-- What is being asked --
For this exercise, write out each entry below exactly as it reads.

Extracted data entries:
┌────────
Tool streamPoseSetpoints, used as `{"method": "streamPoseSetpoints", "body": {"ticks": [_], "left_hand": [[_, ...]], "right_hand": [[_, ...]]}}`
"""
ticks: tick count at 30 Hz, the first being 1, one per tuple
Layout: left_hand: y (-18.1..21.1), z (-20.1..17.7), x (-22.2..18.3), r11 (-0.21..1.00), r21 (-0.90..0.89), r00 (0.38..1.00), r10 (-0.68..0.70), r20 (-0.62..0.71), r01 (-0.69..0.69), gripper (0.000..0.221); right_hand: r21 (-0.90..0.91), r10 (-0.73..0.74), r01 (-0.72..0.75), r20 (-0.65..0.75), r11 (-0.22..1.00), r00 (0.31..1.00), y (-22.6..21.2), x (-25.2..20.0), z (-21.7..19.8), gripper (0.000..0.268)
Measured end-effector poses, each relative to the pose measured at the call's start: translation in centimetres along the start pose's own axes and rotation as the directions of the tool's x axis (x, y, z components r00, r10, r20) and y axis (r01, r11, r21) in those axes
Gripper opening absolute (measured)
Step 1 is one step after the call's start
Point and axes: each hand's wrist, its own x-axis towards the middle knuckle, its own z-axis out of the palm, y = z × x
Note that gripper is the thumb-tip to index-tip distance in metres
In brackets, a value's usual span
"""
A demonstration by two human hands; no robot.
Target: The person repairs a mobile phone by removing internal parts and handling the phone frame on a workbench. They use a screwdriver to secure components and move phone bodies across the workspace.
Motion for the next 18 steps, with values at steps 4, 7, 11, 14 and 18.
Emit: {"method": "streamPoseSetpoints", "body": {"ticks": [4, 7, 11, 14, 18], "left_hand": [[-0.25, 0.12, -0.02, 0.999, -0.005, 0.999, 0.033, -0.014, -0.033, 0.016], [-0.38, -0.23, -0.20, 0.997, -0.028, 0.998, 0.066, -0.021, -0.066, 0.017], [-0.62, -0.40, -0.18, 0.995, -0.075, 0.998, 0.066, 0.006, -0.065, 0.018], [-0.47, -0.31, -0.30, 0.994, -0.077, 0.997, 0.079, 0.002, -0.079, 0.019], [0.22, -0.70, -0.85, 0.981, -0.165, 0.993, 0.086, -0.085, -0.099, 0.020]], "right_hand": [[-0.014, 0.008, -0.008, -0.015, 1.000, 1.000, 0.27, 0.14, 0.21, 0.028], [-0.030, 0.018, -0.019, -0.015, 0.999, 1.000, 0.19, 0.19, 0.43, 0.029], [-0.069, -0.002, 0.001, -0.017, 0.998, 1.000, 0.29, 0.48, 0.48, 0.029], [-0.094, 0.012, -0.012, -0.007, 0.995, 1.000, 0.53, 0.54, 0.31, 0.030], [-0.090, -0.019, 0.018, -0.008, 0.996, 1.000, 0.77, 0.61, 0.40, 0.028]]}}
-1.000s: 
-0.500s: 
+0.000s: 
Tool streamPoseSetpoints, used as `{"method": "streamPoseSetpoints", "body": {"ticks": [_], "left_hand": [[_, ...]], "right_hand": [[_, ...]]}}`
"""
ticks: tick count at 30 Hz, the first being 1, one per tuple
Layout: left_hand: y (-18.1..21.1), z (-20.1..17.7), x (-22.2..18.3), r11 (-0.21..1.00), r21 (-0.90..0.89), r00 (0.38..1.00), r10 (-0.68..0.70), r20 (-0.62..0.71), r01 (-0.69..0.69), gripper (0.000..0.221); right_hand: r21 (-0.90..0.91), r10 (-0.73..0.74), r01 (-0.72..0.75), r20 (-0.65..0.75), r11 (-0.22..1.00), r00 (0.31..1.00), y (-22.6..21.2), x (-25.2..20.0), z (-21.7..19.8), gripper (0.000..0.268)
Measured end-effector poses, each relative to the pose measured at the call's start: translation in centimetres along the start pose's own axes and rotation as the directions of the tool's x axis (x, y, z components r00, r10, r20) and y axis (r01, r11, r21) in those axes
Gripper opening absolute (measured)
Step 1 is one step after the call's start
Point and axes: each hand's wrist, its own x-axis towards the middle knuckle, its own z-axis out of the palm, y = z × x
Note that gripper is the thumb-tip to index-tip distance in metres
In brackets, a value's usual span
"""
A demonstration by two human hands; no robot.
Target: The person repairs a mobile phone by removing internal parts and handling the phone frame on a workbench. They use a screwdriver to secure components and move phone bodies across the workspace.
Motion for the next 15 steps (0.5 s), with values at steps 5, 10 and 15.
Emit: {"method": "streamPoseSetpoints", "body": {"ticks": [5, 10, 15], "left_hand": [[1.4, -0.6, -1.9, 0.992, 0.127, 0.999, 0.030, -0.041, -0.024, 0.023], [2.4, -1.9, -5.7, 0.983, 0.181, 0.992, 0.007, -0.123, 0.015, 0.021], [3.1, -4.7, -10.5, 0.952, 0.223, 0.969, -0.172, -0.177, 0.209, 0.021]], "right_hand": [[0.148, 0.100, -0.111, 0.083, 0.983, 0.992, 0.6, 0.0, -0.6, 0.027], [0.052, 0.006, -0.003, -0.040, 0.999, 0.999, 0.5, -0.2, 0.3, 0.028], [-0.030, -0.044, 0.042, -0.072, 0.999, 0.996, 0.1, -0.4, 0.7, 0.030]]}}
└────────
-- Response --
Tool streamPoseSetpoints, used as `{"method": "streamPoseSetpoints", "body": {"ticks": [_], "left_hand": [[_, ...]], "right_hand": [[_, ...]]}}`
"""
ticks: tick count at 30 Hz, the first being 1, one per tuple
Layout: left_hand: y (-18.1..21.1), z (-20.1..17.7), x (-22.2..18.3), r11 (-0.21..1.00), r21 (-0.90..0.89), r00 (0.38..1.00), r10 (-0.68..0.70), r20 (-0.62..0.71), r01 (-0.69..0.69), gripper (0.000..0.221); right_hand: r21 (-0.90..0.91), r10 (-0.73..0.74), r01 (-0.72..0.75), r20 (-0.65..0.75), r11 (-0.22..1.00), r00 (0.31..1.00), y (-22.6..21.2), x (-25.2..20.0), z (-21.7..19.8), gripper (0.000..0.268)
Measured end-effector poses, each relative to the pose measured at the call's start: translation in centimetres along the start pose's own axes and rotation as the directions of the tool's x axis (x, y, z components r00, r10, r20) and y axis (r01, r11, r21) in those axes
Gripper opening absolute (measured)
Step 1 is one step after the call's start
Point and axes: each hand's wrist, its own x-axis towards the middle knuckle, its own z-axis out of the palm, y = z × x
Note that gripper is the thumb-tip to index-tip distance in metres
In brackets, a value's usual span
"""
A demonstration by two human hands; no robot.
Target: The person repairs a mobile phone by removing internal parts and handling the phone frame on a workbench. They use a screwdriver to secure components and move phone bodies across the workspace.
Motion for the next 18 steps, with values at steps 4, 7, 11, 14 and 18.
Emit: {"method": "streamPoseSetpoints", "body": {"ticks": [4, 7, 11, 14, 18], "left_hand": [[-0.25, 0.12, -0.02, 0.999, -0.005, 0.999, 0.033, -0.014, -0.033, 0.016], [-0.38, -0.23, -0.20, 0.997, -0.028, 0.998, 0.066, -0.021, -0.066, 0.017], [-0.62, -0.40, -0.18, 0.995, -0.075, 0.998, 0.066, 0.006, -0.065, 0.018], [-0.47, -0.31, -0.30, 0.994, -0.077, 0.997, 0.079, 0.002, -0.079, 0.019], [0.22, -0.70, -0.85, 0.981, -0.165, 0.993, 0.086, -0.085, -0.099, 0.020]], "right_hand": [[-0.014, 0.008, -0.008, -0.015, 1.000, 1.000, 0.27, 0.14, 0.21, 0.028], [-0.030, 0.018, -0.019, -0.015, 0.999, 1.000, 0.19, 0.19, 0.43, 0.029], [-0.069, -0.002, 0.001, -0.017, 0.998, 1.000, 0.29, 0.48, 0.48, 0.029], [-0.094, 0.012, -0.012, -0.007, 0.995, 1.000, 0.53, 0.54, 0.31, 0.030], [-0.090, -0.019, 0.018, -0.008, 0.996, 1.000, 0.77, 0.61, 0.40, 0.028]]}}
-1.000s: 
-0.500s: 
+0.000s: 
Tool streamPoseSetpoints, used as `{"method": "streamPoseSetpoints", "body": {"ticks": [_], "left_hand": [[_, ...]], "right_hand": [[_, ...]]}}`
"""
ticks: tick count at 30 Hz, the first being 1, one per tuple
Layout: left_hand: y (-18.1..21.1), z (-20.1..17.7), x (-22.2..18.3), r11 (-0.21..1.00), r21 (-0.90..0.89), r00 (0.38..1.00), r10 (-0.68..0.70), r20 (-0.62..0.71), r01 (-0.69..0.69), gripper (0.000..0.221); right_hand: r21 (-0.90..0.91), r10 (-0.73..0.74), r01 (-0.72..0.75), r20 (-0.65..0.75), r11 (-0.22..1.00), r00 (0.31..1.00), y (-22.6..21.2), x (-25.2..20.0), z (-21.7..19.8), gripper (0.000..0.268)
Measured end-effector poses, each relative to the pose measured at the call's start: translation in centimetres along the start pose's own axes and rotation as the directions of the tool's x axis (x, y, z components r00, r10, r20) and y axis (r01, r11, r21) in those axes
Gripper opening absolute (measured)
Step 1 is one step after the call's start
Point and axes: each hand's wrist, its own x-axis towards the middle knuckle, its own z-axis out of the palm, y = z × x
Note that gripper is the thumb-tip to index-tip distance in metres
In brackets, a value's usual span
"""
A demonstration by two human hands; no robot.
Target: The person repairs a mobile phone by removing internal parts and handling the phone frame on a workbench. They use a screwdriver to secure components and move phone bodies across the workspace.
Motion for the next 15 steps (0.5 s), with values at steps 5, 10 and 15.
Emit: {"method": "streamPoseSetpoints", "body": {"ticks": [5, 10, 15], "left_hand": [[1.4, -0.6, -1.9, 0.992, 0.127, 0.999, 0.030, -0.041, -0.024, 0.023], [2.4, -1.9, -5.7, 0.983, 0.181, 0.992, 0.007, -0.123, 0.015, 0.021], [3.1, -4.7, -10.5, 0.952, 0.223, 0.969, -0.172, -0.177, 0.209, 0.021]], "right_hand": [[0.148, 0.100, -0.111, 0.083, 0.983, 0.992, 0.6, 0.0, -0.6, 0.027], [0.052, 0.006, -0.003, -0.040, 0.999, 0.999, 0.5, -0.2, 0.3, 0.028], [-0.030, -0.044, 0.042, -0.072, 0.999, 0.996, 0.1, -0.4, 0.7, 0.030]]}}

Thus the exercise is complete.